## HOW TO COMPLETE THIS TASK
When you copy the data, keep every line exactly as written and skip the pictures.

## DATASET EXCERPT
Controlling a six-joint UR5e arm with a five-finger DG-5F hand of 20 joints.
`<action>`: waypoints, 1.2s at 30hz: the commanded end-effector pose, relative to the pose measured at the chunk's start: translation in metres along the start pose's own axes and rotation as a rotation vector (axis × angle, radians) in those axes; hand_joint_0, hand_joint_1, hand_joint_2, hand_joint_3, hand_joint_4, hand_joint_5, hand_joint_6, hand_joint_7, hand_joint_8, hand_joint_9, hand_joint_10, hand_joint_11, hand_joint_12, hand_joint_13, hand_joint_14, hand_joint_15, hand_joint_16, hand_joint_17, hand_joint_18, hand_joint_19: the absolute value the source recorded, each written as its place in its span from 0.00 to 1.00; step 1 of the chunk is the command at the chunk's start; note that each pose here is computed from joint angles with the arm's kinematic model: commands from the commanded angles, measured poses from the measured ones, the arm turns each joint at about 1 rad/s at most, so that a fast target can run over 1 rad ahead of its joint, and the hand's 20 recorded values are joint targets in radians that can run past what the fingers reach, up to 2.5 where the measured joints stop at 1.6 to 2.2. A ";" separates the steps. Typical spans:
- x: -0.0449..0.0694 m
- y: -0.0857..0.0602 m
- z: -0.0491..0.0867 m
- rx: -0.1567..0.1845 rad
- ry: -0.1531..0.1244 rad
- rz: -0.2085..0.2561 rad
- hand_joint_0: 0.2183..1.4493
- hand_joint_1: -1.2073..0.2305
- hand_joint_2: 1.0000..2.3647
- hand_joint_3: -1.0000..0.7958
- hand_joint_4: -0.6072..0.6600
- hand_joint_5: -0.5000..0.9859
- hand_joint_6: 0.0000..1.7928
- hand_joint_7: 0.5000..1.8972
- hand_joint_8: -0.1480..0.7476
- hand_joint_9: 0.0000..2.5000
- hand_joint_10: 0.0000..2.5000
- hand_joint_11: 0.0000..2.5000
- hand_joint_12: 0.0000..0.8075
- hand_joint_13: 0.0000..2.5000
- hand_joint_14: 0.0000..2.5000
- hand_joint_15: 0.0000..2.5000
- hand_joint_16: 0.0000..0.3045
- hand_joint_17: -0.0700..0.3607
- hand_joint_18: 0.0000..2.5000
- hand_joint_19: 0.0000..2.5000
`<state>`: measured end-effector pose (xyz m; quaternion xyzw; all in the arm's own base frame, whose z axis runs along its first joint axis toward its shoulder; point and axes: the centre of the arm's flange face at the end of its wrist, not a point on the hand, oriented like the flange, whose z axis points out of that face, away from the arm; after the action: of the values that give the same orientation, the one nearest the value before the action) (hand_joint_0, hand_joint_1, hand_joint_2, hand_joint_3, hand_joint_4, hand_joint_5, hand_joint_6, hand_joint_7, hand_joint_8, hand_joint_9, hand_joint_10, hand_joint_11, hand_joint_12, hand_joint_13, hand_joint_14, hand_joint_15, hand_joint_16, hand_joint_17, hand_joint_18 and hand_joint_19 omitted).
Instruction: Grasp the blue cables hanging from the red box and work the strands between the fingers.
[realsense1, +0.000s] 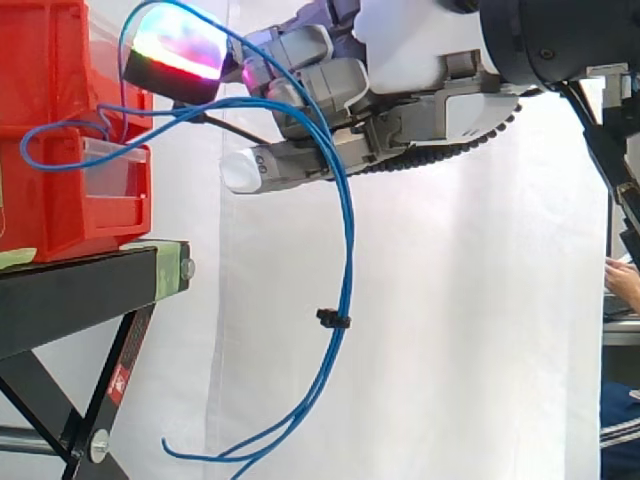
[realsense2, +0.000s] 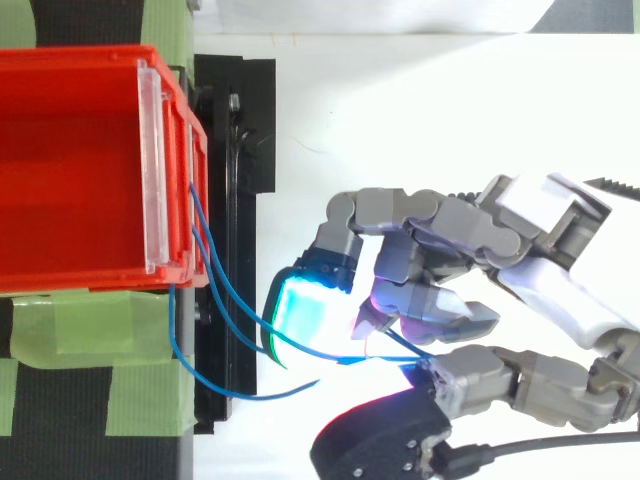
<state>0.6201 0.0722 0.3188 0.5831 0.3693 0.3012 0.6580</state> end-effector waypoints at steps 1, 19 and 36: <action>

## SOLUTION BELOW
Controlling a six-joint UR5e arm with a five-finger DG-5F hand of 20 joints.
`<action>`: waypoints, 1.2s at 30hz: the commanded end-effector pose, relative to the pose measured at the chunk's start: translation in metres along the start pose's own axes and rotation as a rotation vector (axis × angle, radians) in those axes; hand_joint_0, hand_joint_1, hand_joint_2, hand_joint_3, hand_joint_4, hand_joint_5, hand_joint_6, hand_joint_7, hand_joint_8, hand_joint_9, hand_joint_10, hand_joint_11, hand_joint_12, hand_joint_13, hand_joint_14, hand_joint_15, hand_joint_16, hand_joint_17, hand_joint_18, hand_joint_19: the absolute value the source recorded, each written as its place in its span from 0.00 to 1.00; step 1 of the chunk is the command at the chunk's start; note that each pose here is computed from joint angles with the arm's kinematic model: commands from the commanded angles, measured poses from the measured ones, the arm turns each joint at about 1 rad/s at most, so that a fast target can run over 1 rad ahead of its joint, and the hand's 20 recorded values are joint targets in radians that can run past what the fingers reach, up to 2.5 where the measured joints stop at 1.6 to 2.2. A ";" separates the steps. Typical spans:
- x: -0.0449..0.0694 m
- y: -0.0857..0.0602 m
- z: -0.0491..0.0867 m
- rx: -0.1567..0.1845 rad
- ry: -0.1531..0.1244 rad
- rz: -0.2085..0.2561 rad
- hand_joint_0: 0.2183..1.4493
- hand_joint_1: -1.2073..0.2305
- hand_joint_2: 1.0000..2.3647
- hand_joint_3: -1.0000..0.7958
- hand_joint_4: -0.6072..0.6600
- hand_joint_5: -0.5000..0.9859
- hand_joint_6: 0.0000..1.7928
- hand_joint_7: 0.5000..1.8972
- hand_joint_8: -0.1480..0.7476
- hand_joint_9: 0.0000..2.5000
- hand_joint_10: 0.0000..2.5000
- hand_joint_11: 0.0000..2.5000
- hand_joint_12: 0.0000..0.8075
- hand_joint_13: 0.0000..2.5000
- hand_joint_14: 0.0000..2.5000
- hand_joint_15: 0.0000..2.5000
- hand_joint_16: 0.0000..0.3045
- hand_joint_17: -0.0700..0.3607
- hand_joint_18: 0.0000..2.5000
- hand_joint_19: 0.0000..2.5000
`<state>`: measured end-effector pose (xyz m; quaternion xyzw; all in the arm's own base frame, whose z axis runs along its first joint axis toward its shoulder; point and axes: the centre of the arm's flange face at the end of its wrist, not a point on the hand, oriented like the flange, whose z axis points out of that face, away from the arm; after the action: of the values that give the same orientation, the one nearest the value before the action) (hand_joint_0, hand_joint_1, hand_joint_2, hand_joint_3, hand_joint_4, hand_joint_5, hand_joint_6, hand_joint_7, hand_joint_8, hand_joint_9, hand_joint_10, hand_joint_11, hand_joint_12, hand_joint_13, hand_joint_14, hand_joint_15, hand_joint_16, hand_joint_17, hand_joint_18 and hand_joint_19 omitted).
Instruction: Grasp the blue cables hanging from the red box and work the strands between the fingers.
[realsense1, +0.000s] 
[realsense2, +0.000s] 
<state>0.6201 0.0722 0.3188 0.5831 0.3693 0.3012 0.6580</state> end-effector waypoints at steps 1, 19 and 36: <action>

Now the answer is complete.